→ Data for processing
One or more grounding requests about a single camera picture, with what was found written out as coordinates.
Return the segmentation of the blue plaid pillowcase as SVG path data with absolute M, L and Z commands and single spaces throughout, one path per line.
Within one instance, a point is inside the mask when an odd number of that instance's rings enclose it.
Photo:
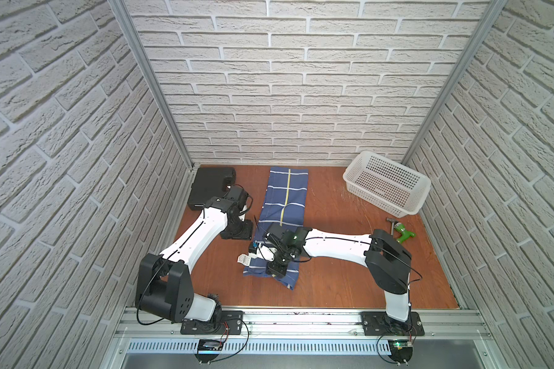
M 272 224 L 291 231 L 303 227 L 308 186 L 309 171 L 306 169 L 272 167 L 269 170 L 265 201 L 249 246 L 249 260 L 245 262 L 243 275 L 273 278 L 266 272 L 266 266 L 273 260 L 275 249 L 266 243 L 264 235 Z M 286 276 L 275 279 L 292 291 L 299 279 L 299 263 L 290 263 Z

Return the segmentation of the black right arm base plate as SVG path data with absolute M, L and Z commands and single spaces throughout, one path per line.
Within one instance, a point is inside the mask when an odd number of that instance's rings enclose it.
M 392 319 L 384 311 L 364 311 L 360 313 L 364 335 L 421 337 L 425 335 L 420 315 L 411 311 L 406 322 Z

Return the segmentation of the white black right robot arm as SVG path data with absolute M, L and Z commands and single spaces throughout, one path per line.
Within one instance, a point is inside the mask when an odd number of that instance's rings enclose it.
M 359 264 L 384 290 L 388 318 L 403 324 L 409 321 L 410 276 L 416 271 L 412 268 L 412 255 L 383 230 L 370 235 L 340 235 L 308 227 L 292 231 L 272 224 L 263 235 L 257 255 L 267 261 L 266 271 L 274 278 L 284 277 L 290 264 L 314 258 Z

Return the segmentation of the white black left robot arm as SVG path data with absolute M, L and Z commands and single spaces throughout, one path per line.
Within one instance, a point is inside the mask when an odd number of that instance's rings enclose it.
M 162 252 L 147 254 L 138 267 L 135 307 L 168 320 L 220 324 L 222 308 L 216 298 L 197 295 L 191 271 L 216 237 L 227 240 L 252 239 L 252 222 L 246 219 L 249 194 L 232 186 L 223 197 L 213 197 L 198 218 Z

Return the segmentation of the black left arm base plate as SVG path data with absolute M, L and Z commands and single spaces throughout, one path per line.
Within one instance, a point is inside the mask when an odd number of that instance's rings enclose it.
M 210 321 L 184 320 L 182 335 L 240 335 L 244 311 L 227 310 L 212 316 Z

→ Exercise
Your output should be an exact copy of the lines from the one containing "Return the segmentation of the black left" through the last line of the data above.

→ Answer section
Return the segmentation of the black left arm base plate as SVG path data with absolute M, L and Z commands and single spaces throughout, one path per line.
Within one instance, a point is inside the mask when an odd number of that instance's rings enclose it.
M 210 321 L 184 320 L 182 335 L 240 335 L 244 311 L 227 310 L 212 316 Z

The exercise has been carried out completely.